What needs to be done: Match the word "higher". Return each line of the data below where it appears.

Start of Source material

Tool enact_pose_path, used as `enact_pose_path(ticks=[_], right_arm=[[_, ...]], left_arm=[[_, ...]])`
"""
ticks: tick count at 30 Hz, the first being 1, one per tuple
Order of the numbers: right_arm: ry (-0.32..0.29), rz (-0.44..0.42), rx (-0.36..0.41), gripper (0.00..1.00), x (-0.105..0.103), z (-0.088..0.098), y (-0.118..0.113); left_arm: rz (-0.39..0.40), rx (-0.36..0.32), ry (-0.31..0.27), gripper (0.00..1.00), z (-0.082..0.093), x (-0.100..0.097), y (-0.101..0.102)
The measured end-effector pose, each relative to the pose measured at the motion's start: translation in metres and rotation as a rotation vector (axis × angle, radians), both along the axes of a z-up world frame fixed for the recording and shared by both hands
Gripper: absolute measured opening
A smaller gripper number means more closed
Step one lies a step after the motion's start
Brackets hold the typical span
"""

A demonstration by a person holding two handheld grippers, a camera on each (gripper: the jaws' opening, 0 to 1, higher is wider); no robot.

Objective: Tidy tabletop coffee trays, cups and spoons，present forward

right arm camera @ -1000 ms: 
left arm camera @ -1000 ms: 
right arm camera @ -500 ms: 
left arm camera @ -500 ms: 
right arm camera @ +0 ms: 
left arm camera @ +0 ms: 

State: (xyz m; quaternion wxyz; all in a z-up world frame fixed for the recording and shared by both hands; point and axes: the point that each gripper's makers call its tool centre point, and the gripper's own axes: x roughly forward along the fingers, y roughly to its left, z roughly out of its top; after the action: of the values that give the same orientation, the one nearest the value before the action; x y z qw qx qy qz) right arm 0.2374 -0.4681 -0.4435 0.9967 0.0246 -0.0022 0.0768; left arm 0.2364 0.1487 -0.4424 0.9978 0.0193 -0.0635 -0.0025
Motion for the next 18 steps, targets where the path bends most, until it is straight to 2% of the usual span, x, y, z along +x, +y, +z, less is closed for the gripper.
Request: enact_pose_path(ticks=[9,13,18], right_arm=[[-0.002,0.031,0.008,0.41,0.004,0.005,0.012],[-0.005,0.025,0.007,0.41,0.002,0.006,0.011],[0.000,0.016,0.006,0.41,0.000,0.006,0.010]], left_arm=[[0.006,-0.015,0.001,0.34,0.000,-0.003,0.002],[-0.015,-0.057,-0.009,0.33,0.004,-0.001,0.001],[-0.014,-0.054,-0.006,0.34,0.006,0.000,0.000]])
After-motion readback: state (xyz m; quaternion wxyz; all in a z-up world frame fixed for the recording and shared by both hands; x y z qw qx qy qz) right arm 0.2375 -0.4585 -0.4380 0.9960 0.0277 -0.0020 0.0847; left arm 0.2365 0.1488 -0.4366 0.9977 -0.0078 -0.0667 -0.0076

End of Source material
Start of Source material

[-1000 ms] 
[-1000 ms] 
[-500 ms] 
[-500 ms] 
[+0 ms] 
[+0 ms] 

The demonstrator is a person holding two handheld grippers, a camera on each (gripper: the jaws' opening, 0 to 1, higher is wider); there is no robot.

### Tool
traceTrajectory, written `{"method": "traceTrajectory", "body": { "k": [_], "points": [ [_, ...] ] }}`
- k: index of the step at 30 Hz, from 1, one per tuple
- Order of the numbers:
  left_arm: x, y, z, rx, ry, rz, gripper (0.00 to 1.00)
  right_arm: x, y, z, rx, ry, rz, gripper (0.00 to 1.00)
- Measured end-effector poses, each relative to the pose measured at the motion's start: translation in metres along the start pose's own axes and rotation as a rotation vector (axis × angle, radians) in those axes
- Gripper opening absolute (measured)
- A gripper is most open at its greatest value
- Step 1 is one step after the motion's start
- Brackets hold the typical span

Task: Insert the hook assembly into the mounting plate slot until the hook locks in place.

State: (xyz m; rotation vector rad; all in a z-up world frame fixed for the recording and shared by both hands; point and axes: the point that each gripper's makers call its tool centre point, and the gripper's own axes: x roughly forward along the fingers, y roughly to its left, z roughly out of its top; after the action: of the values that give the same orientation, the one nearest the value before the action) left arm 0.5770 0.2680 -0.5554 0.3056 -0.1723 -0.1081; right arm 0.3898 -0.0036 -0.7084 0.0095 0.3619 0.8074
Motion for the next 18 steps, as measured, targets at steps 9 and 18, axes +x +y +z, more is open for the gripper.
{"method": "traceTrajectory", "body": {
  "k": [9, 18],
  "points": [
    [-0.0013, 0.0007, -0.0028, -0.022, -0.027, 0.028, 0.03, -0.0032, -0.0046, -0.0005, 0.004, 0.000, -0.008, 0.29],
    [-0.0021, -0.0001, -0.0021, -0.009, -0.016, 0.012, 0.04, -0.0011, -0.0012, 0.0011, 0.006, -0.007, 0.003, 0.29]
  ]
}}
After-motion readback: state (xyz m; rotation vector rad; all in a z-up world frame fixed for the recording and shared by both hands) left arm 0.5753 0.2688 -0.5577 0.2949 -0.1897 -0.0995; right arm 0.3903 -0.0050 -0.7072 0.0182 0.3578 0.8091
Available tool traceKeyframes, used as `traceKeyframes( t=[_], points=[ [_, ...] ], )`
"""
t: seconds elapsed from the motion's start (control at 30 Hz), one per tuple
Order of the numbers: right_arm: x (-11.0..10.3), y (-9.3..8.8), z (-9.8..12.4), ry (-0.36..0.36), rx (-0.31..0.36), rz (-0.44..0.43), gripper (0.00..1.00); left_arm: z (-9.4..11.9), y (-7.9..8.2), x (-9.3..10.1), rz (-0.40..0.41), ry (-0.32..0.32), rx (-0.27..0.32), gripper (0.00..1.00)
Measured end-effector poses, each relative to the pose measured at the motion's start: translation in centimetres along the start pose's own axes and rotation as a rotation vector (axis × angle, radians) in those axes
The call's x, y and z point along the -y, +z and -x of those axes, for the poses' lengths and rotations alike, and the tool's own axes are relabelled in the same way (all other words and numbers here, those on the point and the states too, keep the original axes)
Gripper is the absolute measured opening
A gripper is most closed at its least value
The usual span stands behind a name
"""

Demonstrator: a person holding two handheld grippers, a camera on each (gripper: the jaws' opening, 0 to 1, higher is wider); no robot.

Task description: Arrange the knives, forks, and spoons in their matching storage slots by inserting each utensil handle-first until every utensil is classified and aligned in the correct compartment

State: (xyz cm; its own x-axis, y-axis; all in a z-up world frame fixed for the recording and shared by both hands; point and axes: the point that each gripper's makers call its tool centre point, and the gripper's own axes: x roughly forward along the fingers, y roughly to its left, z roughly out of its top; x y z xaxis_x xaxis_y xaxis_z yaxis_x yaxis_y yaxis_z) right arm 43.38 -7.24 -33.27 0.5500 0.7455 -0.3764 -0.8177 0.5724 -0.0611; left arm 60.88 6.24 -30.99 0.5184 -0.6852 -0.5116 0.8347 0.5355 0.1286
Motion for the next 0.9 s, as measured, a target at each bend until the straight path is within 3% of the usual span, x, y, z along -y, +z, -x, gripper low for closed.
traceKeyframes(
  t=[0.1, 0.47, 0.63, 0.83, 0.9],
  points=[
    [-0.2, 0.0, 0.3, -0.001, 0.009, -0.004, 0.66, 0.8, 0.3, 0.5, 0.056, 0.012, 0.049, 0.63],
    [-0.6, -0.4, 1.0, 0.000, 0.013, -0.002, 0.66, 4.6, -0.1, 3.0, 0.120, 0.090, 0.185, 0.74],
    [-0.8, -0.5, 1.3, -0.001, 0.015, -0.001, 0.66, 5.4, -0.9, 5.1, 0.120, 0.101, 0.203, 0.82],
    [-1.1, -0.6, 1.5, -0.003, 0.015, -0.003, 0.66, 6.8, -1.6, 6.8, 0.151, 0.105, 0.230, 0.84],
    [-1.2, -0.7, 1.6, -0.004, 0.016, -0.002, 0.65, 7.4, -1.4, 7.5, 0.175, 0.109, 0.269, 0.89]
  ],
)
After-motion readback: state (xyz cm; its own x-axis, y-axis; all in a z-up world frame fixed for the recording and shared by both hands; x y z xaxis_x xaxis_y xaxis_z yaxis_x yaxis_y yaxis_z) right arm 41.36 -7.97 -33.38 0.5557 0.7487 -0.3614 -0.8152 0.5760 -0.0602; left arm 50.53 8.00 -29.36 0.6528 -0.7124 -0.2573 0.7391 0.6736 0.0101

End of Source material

Result:
A demonstration by a person holding two handheld grippers, a camera on each (gripper: the jaws' opening, 0 to 1, higher is wider); no robot.
The demonstrator is a person holding two handheld grippers, a camera on each (gripper: the jaws' opening, 0 to 1, higher is wider); there is no robot.
Demonstrator: a person holding two handheld grippers, a camera on each (gripper: the jaws' opening, 0 to 1, higher is wider); no robot.

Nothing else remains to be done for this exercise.